AMHERST, Mass. - More and more scientists are using the powerful new gene-editing tool known as CRISPR/Cas9, a technology isolated from bacteria, that holds promise for new treatment of such genetic diseases as cystic fibrosis, muscular dystrophy and hemophilia. But to work well, the new gene-clipping tool must be delivered safely across the cell membrane and into its nucleus, a difficult process that can trigger the cell's defenses and "trap" CRISPR/Cas9, greatly reducing its treatment potential.
Now, researchers in nanochemistry expert Vincent Rotello's laboratory at the University of Massachusetts Amherst have designed a delivery system using nanoparticles to assist CRISPR/Cas9 across the membrane and into the cell nucleus while avoiding entrapment by cellular machinery. Details appear in a recent issue of the journal ACS Nano.
The lab's experiment leader, Rubul Mout, says, "CRISPR has two components: a scissor-like protein called Cas9, and an RNA molecule called sgRNA that guides Cas9 to its target gene.
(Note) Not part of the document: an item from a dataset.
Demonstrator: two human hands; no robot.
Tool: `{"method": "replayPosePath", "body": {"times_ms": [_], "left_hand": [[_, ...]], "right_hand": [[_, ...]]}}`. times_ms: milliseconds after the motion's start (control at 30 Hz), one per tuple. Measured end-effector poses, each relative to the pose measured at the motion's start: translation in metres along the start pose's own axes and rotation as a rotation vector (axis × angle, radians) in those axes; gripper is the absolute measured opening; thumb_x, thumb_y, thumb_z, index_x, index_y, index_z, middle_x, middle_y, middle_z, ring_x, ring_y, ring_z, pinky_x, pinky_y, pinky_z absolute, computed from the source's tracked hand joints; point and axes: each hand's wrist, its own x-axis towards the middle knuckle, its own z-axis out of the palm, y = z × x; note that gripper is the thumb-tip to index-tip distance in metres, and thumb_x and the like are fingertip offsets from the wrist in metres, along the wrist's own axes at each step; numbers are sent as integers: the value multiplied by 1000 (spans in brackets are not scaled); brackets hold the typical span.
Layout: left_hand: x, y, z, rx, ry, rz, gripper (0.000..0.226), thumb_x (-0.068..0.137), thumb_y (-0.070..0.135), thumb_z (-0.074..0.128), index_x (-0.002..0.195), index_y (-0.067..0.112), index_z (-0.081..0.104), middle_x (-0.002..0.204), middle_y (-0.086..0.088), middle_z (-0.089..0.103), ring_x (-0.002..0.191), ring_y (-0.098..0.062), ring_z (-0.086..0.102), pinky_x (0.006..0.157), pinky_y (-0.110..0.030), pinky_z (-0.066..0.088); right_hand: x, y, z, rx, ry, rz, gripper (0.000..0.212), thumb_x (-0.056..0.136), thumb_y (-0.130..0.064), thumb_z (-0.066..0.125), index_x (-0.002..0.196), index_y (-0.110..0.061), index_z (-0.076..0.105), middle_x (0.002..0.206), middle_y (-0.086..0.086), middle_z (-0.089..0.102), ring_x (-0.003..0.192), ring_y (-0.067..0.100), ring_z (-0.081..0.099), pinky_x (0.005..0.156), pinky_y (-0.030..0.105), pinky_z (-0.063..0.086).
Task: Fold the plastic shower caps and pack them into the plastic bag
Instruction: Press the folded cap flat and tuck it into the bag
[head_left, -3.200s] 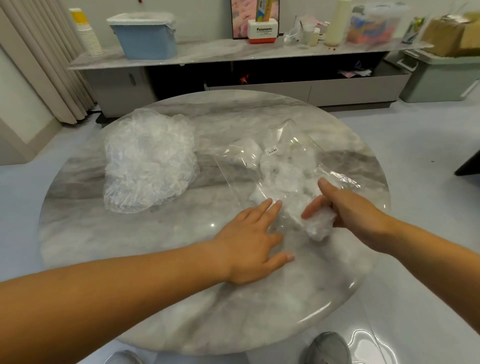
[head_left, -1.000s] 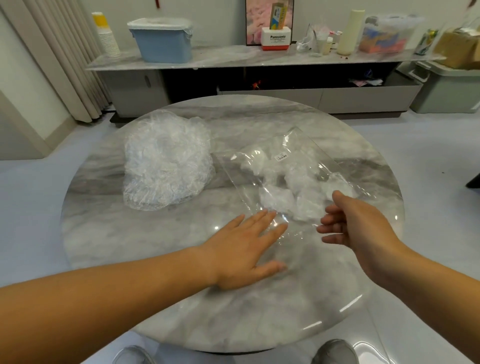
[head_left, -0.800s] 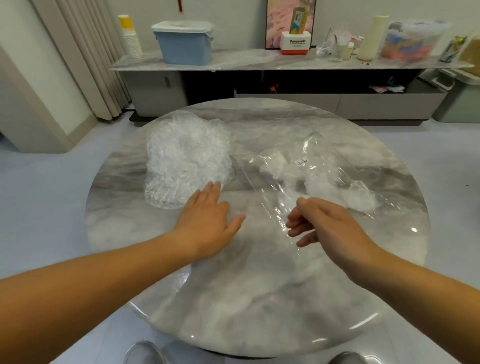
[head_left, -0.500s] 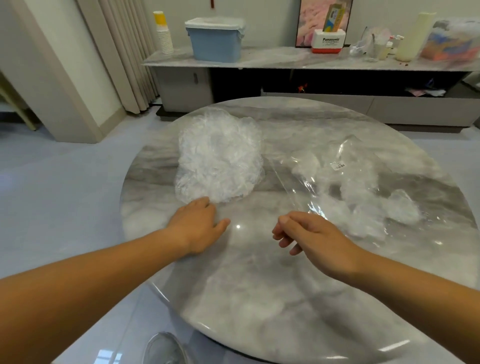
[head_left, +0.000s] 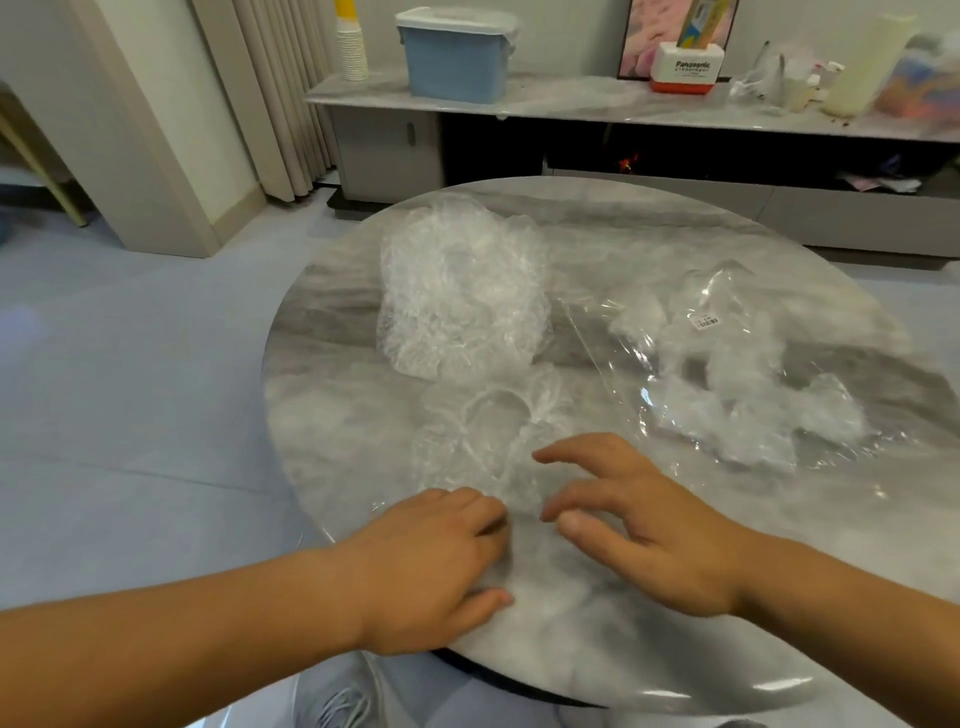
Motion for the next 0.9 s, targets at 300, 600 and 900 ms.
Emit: {"method": "replayPosePath", "body": {"times_ms": [300, 600, 900], "left_hand": [[-6, -14, 5, -28, 57, -33, 52, 99, 60, 37, 142, 34, 52, 168, -12, 10, 155, -28, 9, 121, -32, 3], [4, -33, 6, 22, -53, 4, 71, 102, 63, 31, 161, 27, 16, 170, -2, 4, 155, -18, 9, 121, -25, -3], [13, -47, 2, -235, 153, -8, 50, 93, 51, 59, 137, 26, 57, 127, 10, 64, 112, -8, 60, 97, -26, 49]], "right_hand": [[-8, 9, 15, -172, -264, 44, 85, 89, -80, 2, 143, -38, 53, 166, -12, 23, 154, -1, 0, 125, 25, 6], [-9, 18, 19, -212, -212, 31, 93, 88, -81, -3, 157, -30, 34, 165, -16, 23, 154, 1, 7, 125, 29, 12], [-14, 17, 9, 234, 37, 204, 87, 90, -80, 28, 109, -7, 71, 113, 5, 72, 111, 13, 63, 100, 34, 45]]}}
Once the Cas9-sgRNA pair gets to the destination gene in the nucleus, it can interrogate its genetic mistakes and correct them with the help of the host cell's repair machinery."
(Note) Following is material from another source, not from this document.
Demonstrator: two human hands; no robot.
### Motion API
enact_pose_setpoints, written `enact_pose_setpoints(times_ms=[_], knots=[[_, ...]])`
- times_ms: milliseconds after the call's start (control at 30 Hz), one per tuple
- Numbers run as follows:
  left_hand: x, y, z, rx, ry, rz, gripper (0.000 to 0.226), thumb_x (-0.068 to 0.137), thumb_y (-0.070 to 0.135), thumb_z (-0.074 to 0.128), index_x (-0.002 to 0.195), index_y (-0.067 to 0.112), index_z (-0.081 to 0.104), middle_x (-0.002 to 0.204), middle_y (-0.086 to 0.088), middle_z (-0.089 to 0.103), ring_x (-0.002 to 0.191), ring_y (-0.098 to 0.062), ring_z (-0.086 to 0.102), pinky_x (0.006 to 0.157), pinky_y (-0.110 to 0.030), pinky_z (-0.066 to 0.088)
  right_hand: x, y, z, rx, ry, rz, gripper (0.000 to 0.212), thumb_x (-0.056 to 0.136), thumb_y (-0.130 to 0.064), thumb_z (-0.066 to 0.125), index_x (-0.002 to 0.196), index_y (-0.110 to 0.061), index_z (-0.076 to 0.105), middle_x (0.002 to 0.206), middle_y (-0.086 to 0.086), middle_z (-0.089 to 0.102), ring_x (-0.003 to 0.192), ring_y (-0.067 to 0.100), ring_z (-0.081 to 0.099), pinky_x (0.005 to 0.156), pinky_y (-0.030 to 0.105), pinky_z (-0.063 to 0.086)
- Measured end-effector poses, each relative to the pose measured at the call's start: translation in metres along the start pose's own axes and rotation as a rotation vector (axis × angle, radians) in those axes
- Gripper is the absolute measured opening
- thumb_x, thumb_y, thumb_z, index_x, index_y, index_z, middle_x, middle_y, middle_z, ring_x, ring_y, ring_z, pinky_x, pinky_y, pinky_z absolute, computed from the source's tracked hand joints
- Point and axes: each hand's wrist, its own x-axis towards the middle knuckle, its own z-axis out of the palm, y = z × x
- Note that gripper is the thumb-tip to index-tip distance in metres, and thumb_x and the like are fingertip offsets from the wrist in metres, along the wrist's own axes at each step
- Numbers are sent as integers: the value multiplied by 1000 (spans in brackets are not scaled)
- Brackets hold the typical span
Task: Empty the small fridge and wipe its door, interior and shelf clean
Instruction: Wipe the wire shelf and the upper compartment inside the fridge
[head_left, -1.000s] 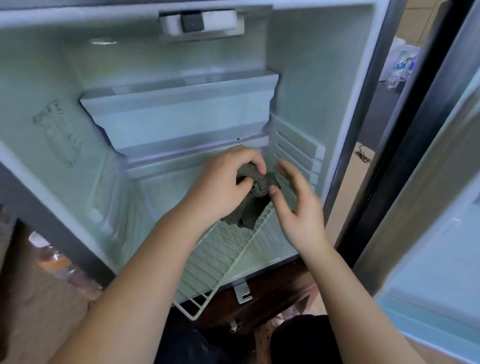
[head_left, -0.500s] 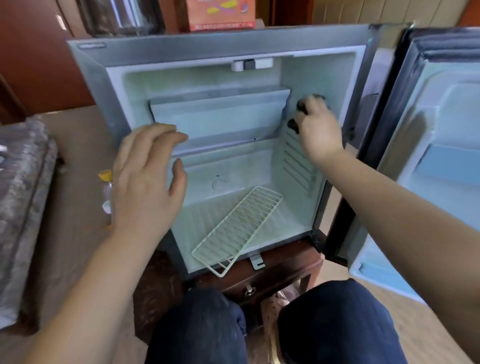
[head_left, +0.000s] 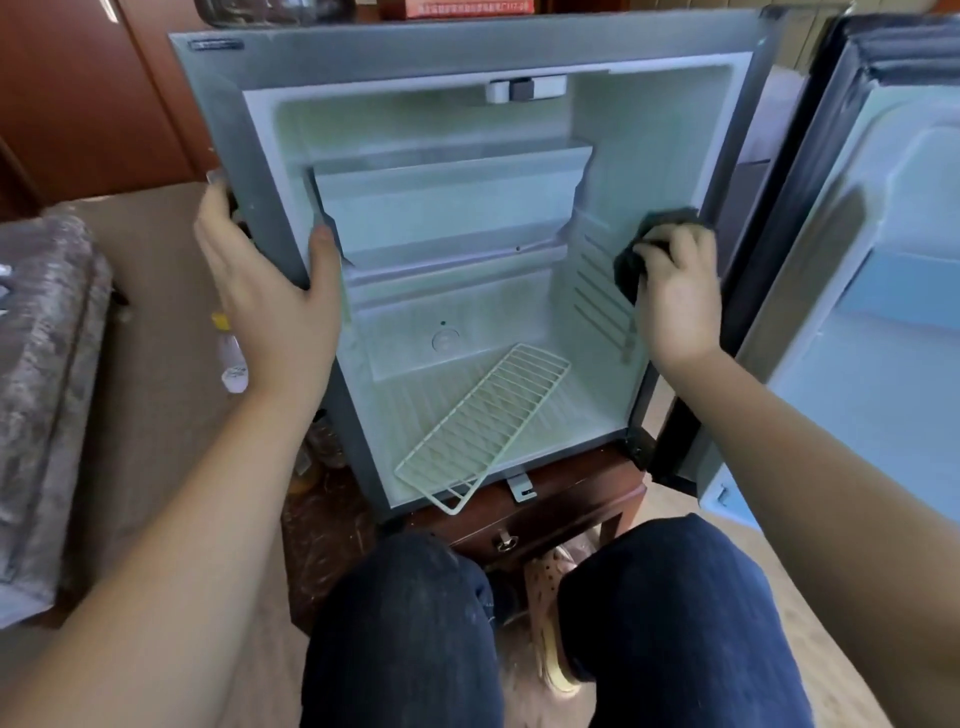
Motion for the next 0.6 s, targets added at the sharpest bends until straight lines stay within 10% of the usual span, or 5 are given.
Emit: enact_pose_setpoints(times_ms=[133,333,600], knots=[[3,-12,10,13,124,79,55,91,21,60,132,-10,40,123,-10,46,111,-12,43,98,-13,31,25,-10,-16,155,237,246,31,86,6,50,116,3,57,122,22,50,111,26,40,92,16,28],[2,-21,15,34,153,143,51,92,20,60,130,-11,43,121,-20,49,114,-18,45,100,-24,37,-39,-15,39,42,196,459,32,74,15,49,102,0,53,115,20,48,105,30,45,90,35,40],[2,-25,14,26,131,131,52,94,25,59,129,-10,43,119,-18,50,113,-20,46,99,-28,39,-104,-16,58,113,-247,505,19,81,5,59,100,0,62,114,18,52,112,34,45,94,34,41]])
He points out that since CRISPR's potential was first discovered in 2012, gene editing or genome engineering has quickly become an intense research topic in biology and medicine. The goal is to treat otherwise incurable genetic diseases by manipulating diseased genes. "However, to achieve this, biotech and pharmaceutical companies are constantly searching for more efficient CRISPR delivery methods," he adds.
The new delivery method Rotello, Mout and colleagues designed involves engineering the Cas9 protein, named Cas9En, and carrier nanoparticles. Rotello says, "By finely tuning the interactions between engineered Cas9En protein and nanoparticles, we were able to construct these delivery vectors. The vectors carrying the Cas9 protein and sgRNA come into contact with the cell membrane, fuse, and release the Cas9:sgRNA directly into the cell cytoplasm."
"Cas9 protein also has a nuclear guiding sequence that ushers the complex into the destination nucleus. The key is to tweak the Cas9 protein," he adds. "We have delivered this Cas9 protein and sgRNA pair into the cell nucleus without getting it trapped on its way. We have watched the delivery process live in real time using sophisticated microscopy."
Mout and colleagues say they can now deliver the Cas9 protein and sgRNA pair into about 90 percent of cells grown in a culture dish with an editing efficiency of about 30 percent. "Ninety percent cytosolic/nuclear delivery is a huge improvement compared to others methods," Mout points out.
The researchers believe that the Cas9En may also serve as a platform for delivery of a variety of other materials such as polymers, lipid nanoparticles or self-assembling peptides. Rotello says, "Now that we have achieved efficient gene editing in cultured cells, we are aiming to edit genes in pre-clinical animal models. We are also interested in gene editing for adoptive therapies, where a diseased cell is isolated from a patient, corrected by CRISPR in the lab, and delivered back to the patient."
Apart from gene editing, the new delivery method may have other uses. For example, another important issue in biology and medicine is tracking DNA and RNA inside cells. Recently, CRISPR has been used to aid in this research. Moumita Ray, another researcher in the Rotello lab, says, "Our method allows the precise monitoring of Cas9 protein movement inside a cell, opening new opportunities in genomic research."